Tampoco estaba cumpliendo a nivel social. En el trabajo, todo bien. Cumplía. Pero fuera de horas hábiles, en sus relaciones con las personas que importaban, no se comportaba responsablemente. Le había prometido a su hija (y, ¿qué podría ser más importante?) que desayunaría con ella esta mañana. Lo había olvidado la noche anterior al dejar aviso, en la administración del hotel, de que no se le molestara con ninguna llamada, salvo que fuera del doctor Oppenheimer y, como no había puesto su despertador, se había quedado dormido.

Antes de solicitar el servicio en su habitación, había telefoneado a Bárbara para averiguar si Judy todavía estaba allí. Nadie había respondido. Ahora, tristemente, se sentó frente a sus huevos con tocino y su café, y desayunó solo. En ese momento se dio cuenta de que bajo el diario matutino asomaban algunos mensajes. El muchacho que le trajera el desayuno debió haberlos encontrado bajo la puerta y los levantó.

Randall los abrió. El primero informaba que una señorita Darlene Nicholson le había telefoneado desde Nueva York. También había habido llamada de ella la noche anterior. Él no había estado de humor para llamarla inmediatamente después de la escena con Bárbara, y ahora llevaba demasiada prisa para reportarse a la segunda llamada. Se prometió a sí mismo que se pondría en contacto con Darlene más tarde. Había un mensaje del tío Herman. Que había venido en el auto de la familia a recogerlo para llevarlo al hospital, como lo habían convenido, pero que no se le había permitido llamar por teléfono al cuarto. De eso hacía ya tres horas. Maldita sea. Lo único que podía agradecer era que… no hubiera habido una llamada de emergencia de parte del doctor Oppenheimer.

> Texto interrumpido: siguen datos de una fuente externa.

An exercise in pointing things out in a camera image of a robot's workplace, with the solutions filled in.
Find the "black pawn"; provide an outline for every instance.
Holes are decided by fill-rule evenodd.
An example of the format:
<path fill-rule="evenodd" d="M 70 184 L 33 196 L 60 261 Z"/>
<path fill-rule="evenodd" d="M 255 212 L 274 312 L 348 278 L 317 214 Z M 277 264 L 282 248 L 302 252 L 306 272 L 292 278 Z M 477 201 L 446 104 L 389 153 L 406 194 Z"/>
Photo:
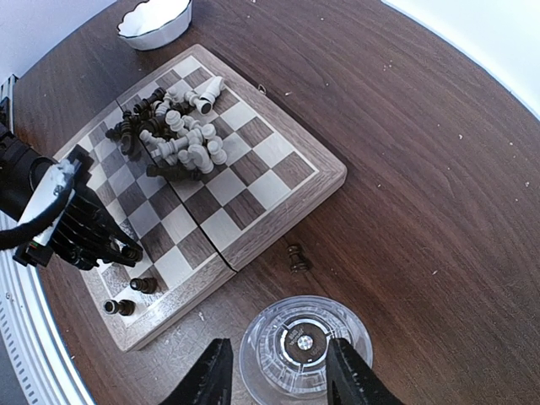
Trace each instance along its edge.
<path fill-rule="evenodd" d="M 129 286 L 133 291 L 140 291 L 143 294 L 153 294 L 158 288 L 158 280 L 153 277 L 133 278 L 129 282 Z"/>
<path fill-rule="evenodd" d="M 290 271 L 292 273 L 307 272 L 310 269 L 310 263 L 305 259 L 300 245 L 289 246 L 287 254 L 289 255 Z"/>
<path fill-rule="evenodd" d="M 122 316 L 130 316 L 135 312 L 135 303 L 130 300 L 107 300 L 103 304 L 103 309 L 109 315 L 120 314 Z"/>
<path fill-rule="evenodd" d="M 137 114 L 140 114 L 143 111 L 149 110 L 150 107 L 152 107 L 152 104 L 156 101 L 163 101 L 163 99 L 165 98 L 165 93 L 165 89 L 158 87 L 156 90 L 154 90 L 150 97 L 148 97 L 147 99 L 142 99 L 140 103 L 137 103 L 133 107 L 133 111 L 135 111 Z"/>

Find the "chess piece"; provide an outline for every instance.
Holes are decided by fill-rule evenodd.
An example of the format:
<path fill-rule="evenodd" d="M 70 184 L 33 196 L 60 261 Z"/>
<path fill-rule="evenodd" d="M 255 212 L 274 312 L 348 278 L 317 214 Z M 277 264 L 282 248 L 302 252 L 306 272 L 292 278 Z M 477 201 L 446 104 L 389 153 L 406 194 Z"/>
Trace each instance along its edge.
<path fill-rule="evenodd" d="M 208 151 L 202 145 L 190 145 L 187 151 L 201 173 L 207 175 L 213 170 L 213 161 L 210 159 Z"/>
<path fill-rule="evenodd" d="M 184 100 L 196 107 L 197 111 L 204 116 L 212 110 L 212 104 L 208 100 L 201 100 L 201 96 L 194 91 L 187 91 L 184 94 Z"/>
<path fill-rule="evenodd" d="M 189 139 L 190 145 L 202 145 L 203 144 L 203 135 L 201 131 L 197 128 L 192 129 L 186 134 L 186 137 Z"/>
<path fill-rule="evenodd" d="M 201 100 L 206 100 L 213 107 L 216 99 L 221 95 L 221 92 L 225 89 L 225 79 L 221 76 L 216 76 L 210 83 L 204 92 L 201 94 Z"/>
<path fill-rule="evenodd" d="M 149 110 L 156 101 L 163 101 L 165 94 L 166 91 L 161 87 L 158 87 L 147 99 L 142 99 L 140 103 L 137 103 L 133 107 L 133 111 L 137 114 L 141 114 L 143 111 Z"/>
<path fill-rule="evenodd" d="M 185 129 L 185 122 L 178 111 L 169 111 L 165 116 L 165 123 L 169 126 L 171 131 L 179 132 L 181 129 Z"/>
<path fill-rule="evenodd" d="M 146 176 L 161 176 L 167 181 L 184 181 L 191 178 L 190 172 L 185 170 L 180 165 L 171 167 L 158 167 L 156 165 L 148 165 L 148 167 L 146 168 Z"/>
<path fill-rule="evenodd" d="M 107 300 L 103 304 L 103 309 L 109 315 L 120 314 L 122 316 L 130 316 L 135 312 L 135 303 L 130 300 L 121 300 L 120 302 Z"/>
<path fill-rule="evenodd" d="M 147 145 L 155 146 L 158 143 L 164 143 L 165 140 L 163 138 L 155 138 L 152 136 L 152 134 L 147 131 L 146 129 L 143 129 L 141 133 L 139 134 L 139 139 L 146 143 Z"/>
<path fill-rule="evenodd" d="M 187 152 L 185 149 L 178 152 L 178 160 L 187 170 L 195 170 L 197 168 L 197 165 L 195 165 L 193 162 L 189 152 Z"/>
<path fill-rule="evenodd" d="M 158 289 L 158 280 L 153 277 L 132 278 L 129 286 L 133 291 L 139 291 L 143 294 L 153 294 Z"/>
<path fill-rule="evenodd" d="M 157 149 L 153 150 L 150 155 L 153 158 L 161 157 L 166 159 L 170 155 L 176 156 L 181 149 L 185 149 L 189 146 L 188 138 L 171 139 L 169 142 L 158 143 Z"/>
<path fill-rule="evenodd" d="M 182 97 L 180 93 L 178 93 L 178 89 L 176 87 L 171 87 L 169 91 L 167 91 L 167 96 L 175 104 L 182 102 Z"/>
<path fill-rule="evenodd" d="M 165 99 L 161 104 L 158 105 L 158 108 L 155 109 L 156 116 L 164 116 L 167 114 L 167 111 L 170 110 L 170 101 Z"/>
<path fill-rule="evenodd" d="M 132 112 L 125 111 L 122 115 L 123 121 L 120 125 L 120 151 L 124 155 L 129 155 L 133 153 L 135 149 L 135 142 L 133 140 L 132 133 L 132 123 L 131 123 Z"/>
<path fill-rule="evenodd" d="M 300 245 L 291 245 L 287 248 L 290 259 L 290 271 L 292 273 L 307 272 L 310 269 L 310 262 L 305 259 Z"/>
<path fill-rule="evenodd" d="M 227 153 L 221 149 L 219 143 L 216 141 L 210 141 L 207 144 L 208 152 L 210 153 L 210 158 L 216 165 L 224 165 L 227 161 Z"/>
<path fill-rule="evenodd" d="M 165 116 L 155 116 L 144 121 L 140 126 L 141 131 L 146 129 L 150 133 L 160 133 L 167 129 Z"/>

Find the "dark square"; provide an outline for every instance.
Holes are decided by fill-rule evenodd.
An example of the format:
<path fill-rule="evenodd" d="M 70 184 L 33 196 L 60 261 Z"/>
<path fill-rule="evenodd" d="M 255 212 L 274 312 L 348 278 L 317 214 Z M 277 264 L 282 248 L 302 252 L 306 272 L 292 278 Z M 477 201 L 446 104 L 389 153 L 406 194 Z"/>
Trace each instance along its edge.
<path fill-rule="evenodd" d="M 228 89 L 225 89 L 216 99 L 216 102 L 213 105 L 213 110 L 218 114 L 223 114 L 230 107 L 236 105 L 238 101 L 239 100 Z"/>
<path fill-rule="evenodd" d="M 229 127 L 229 124 L 220 116 L 213 120 L 212 124 L 216 127 L 216 133 L 222 139 L 227 138 L 231 133 L 234 132 L 233 129 Z"/>
<path fill-rule="evenodd" d="M 167 72 L 166 74 L 164 74 L 163 76 L 158 78 L 155 81 L 155 83 L 159 87 L 163 87 L 164 89 L 168 89 L 168 88 L 174 86 L 175 84 L 177 84 L 178 82 L 180 82 L 180 80 L 181 80 L 181 77 L 178 76 L 178 73 L 175 72 L 174 70 L 170 70 L 169 72 Z"/>
<path fill-rule="evenodd" d="M 102 274 L 105 285 L 112 297 L 119 295 L 126 287 L 129 287 L 129 275 L 126 268 L 121 264 L 111 264 Z"/>
<path fill-rule="evenodd" d="M 108 206 L 110 203 L 115 201 L 116 198 L 116 194 L 114 191 L 112 191 L 109 181 L 105 181 L 105 183 L 103 183 L 100 188 L 95 191 L 95 193 L 105 206 Z"/>
<path fill-rule="evenodd" d="M 107 128 L 107 124 L 102 122 L 94 129 L 94 131 L 89 134 L 88 137 L 92 143 L 92 146 L 96 147 L 98 143 L 105 139 L 105 132 L 107 132 L 107 129 L 109 129 Z"/>
<path fill-rule="evenodd" d="M 154 207 L 154 211 L 158 214 L 159 219 L 165 218 L 175 208 L 181 205 L 180 198 L 170 186 L 161 187 L 161 190 L 156 192 L 149 201 L 152 207 Z"/>
<path fill-rule="evenodd" d="M 273 171 L 291 190 L 313 173 L 313 169 L 296 152 L 275 165 Z"/>
<path fill-rule="evenodd" d="M 127 216 L 135 212 L 137 208 L 147 200 L 139 184 L 133 182 L 124 192 L 118 196 L 118 202 Z"/>
<path fill-rule="evenodd" d="M 163 294 L 165 294 L 169 289 L 167 287 L 166 282 L 161 277 L 161 274 L 159 273 L 158 269 L 155 268 L 154 265 L 152 265 L 146 272 L 138 276 L 138 278 L 155 278 L 158 282 L 158 288 L 155 290 L 154 293 L 152 294 L 140 293 L 140 297 L 146 306 L 151 306 L 155 301 L 160 299 L 163 296 Z"/>
<path fill-rule="evenodd" d="M 261 118 L 256 116 L 236 131 L 236 133 L 253 148 L 272 135 L 273 131 L 267 124 L 262 122 Z"/>
<path fill-rule="evenodd" d="M 124 219 L 121 224 L 119 224 L 120 229 L 124 231 L 124 233 L 138 242 L 138 235 L 137 232 L 135 232 L 135 229 L 133 228 L 133 225 L 131 222 L 129 222 L 129 219 Z"/>
<path fill-rule="evenodd" d="M 156 263 L 175 245 L 162 224 L 155 225 L 152 230 L 143 236 L 141 244 L 152 263 Z"/>
<path fill-rule="evenodd" d="M 264 207 L 249 190 L 244 190 L 233 198 L 225 205 L 224 210 L 241 230 L 264 213 Z"/>
<path fill-rule="evenodd" d="M 200 228 L 195 229 L 184 238 L 182 242 L 178 244 L 178 248 L 193 269 L 197 268 L 202 262 L 215 253 L 212 244 L 210 244 L 208 238 Z"/>
<path fill-rule="evenodd" d="M 188 74 L 184 77 L 184 80 L 186 83 L 188 83 L 190 86 L 192 86 L 194 89 L 206 82 L 209 78 L 211 78 L 210 73 L 208 73 L 206 70 L 204 70 L 202 67 L 197 69 L 195 72 Z"/>
<path fill-rule="evenodd" d="M 103 168 L 105 175 L 107 177 L 111 177 L 125 164 L 126 161 L 120 153 L 120 150 L 115 149 L 109 156 L 103 159 L 101 162 L 101 167 Z"/>
<path fill-rule="evenodd" d="M 242 156 L 237 162 L 230 166 L 230 168 L 242 181 L 244 181 L 246 186 L 249 186 L 253 181 L 261 177 L 270 169 L 268 165 L 259 158 L 259 155 L 252 150 Z"/>
<path fill-rule="evenodd" d="M 98 157 L 95 154 L 95 150 L 92 149 L 92 151 L 89 153 L 89 157 L 92 158 L 94 163 L 90 166 L 90 170 L 93 170 L 95 166 L 97 166 L 100 162 L 98 161 Z"/>
<path fill-rule="evenodd" d="M 141 150 L 138 153 L 135 153 L 133 156 L 130 156 L 129 160 L 126 162 L 126 165 L 136 180 L 146 173 L 146 168 L 152 163 L 152 158 L 148 152 L 146 150 Z"/>
<path fill-rule="evenodd" d="M 198 224 L 202 224 L 221 208 L 218 200 L 206 187 L 191 196 L 185 205 Z"/>
<path fill-rule="evenodd" d="M 135 94 L 126 104 L 124 104 L 121 108 L 124 111 L 130 110 L 133 111 L 133 107 L 141 102 L 141 98 L 138 96 L 138 94 Z"/>
<path fill-rule="evenodd" d="M 201 181 L 204 184 L 208 184 L 209 181 L 211 181 L 213 178 L 217 177 L 219 173 L 221 173 L 223 170 L 227 169 L 227 165 L 214 165 L 213 170 L 208 173 L 207 175 L 201 176 Z"/>

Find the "pile of chess pieces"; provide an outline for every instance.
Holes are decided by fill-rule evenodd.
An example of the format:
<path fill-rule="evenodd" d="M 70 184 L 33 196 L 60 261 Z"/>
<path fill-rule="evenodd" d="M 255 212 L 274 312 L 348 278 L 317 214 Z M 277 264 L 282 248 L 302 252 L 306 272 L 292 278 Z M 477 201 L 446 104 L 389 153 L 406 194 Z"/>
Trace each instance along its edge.
<path fill-rule="evenodd" d="M 227 153 L 223 139 L 213 124 L 201 125 L 188 114 L 197 110 L 206 116 L 213 109 L 216 99 L 224 89 L 224 78 L 211 79 L 202 94 L 188 91 L 178 94 L 175 87 L 165 91 L 157 88 L 147 99 L 142 99 L 133 112 L 124 111 L 122 121 L 109 129 L 106 136 L 120 141 L 124 155 L 135 151 L 139 137 L 148 146 L 154 159 L 162 159 L 168 165 L 149 165 L 147 176 L 163 176 L 169 181 L 186 178 L 196 180 L 200 175 L 212 172 L 214 165 L 223 165 Z"/>

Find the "white wall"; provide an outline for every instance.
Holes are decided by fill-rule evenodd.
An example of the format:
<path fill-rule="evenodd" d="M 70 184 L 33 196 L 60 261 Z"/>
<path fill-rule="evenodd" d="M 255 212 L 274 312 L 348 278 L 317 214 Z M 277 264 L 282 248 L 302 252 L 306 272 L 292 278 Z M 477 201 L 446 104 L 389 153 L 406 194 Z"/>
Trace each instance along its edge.
<path fill-rule="evenodd" d="M 540 1 L 382 1 L 465 53 L 540 119 Z"/>
<path fill-rule="evenodd" d="M 0 84 L 116 0 L 0 0 Z"/>

Apresuradamente terminó su desayuno, se puso su chaqueta sport a cuadros y tomó el ascensor para bajar al vestíbulo. Sabía que encontraría a Judy en el hospital, pero, para asegurarse de que no volvería a quedarse sin verla, fue al mostrador de la administración y garabateó una nota, disculpándose por no haber desayunado con ella y pidiéndole que lo esperara para que almorzaran juntos. Pidió que la nota se depositara en el casillero de correspondencia del cuarto de Bárbara y salió apresuradamente, a la sofocante mañana de mayo. Con una señal solicitó un taxi y, un minuto después, iba ya en camino del «Hospital Good Samaritan» de Oak City.

Al llegar, subió los escalones del frente de dos en dos, tomó el ascensor al segundo piso, salió, dio vuelta a la derecha y siguió por el corredor. Sorpresivamente vio a su madre, a su hermana y al tío Herman apiñados en torno al doctor Oppenheimer, frente al cuarto de su padre. Ed Period Johnson y el reverendo Tom Carey estaban un poco aparte, parados a unos cuantos metros, conversando. Al aproximarse, Randall experimentó el escalofrío de la aprensión. Todos congregados en el corredor… esto era extraño; significaba emergencia o cambio. Algo había ocurrido.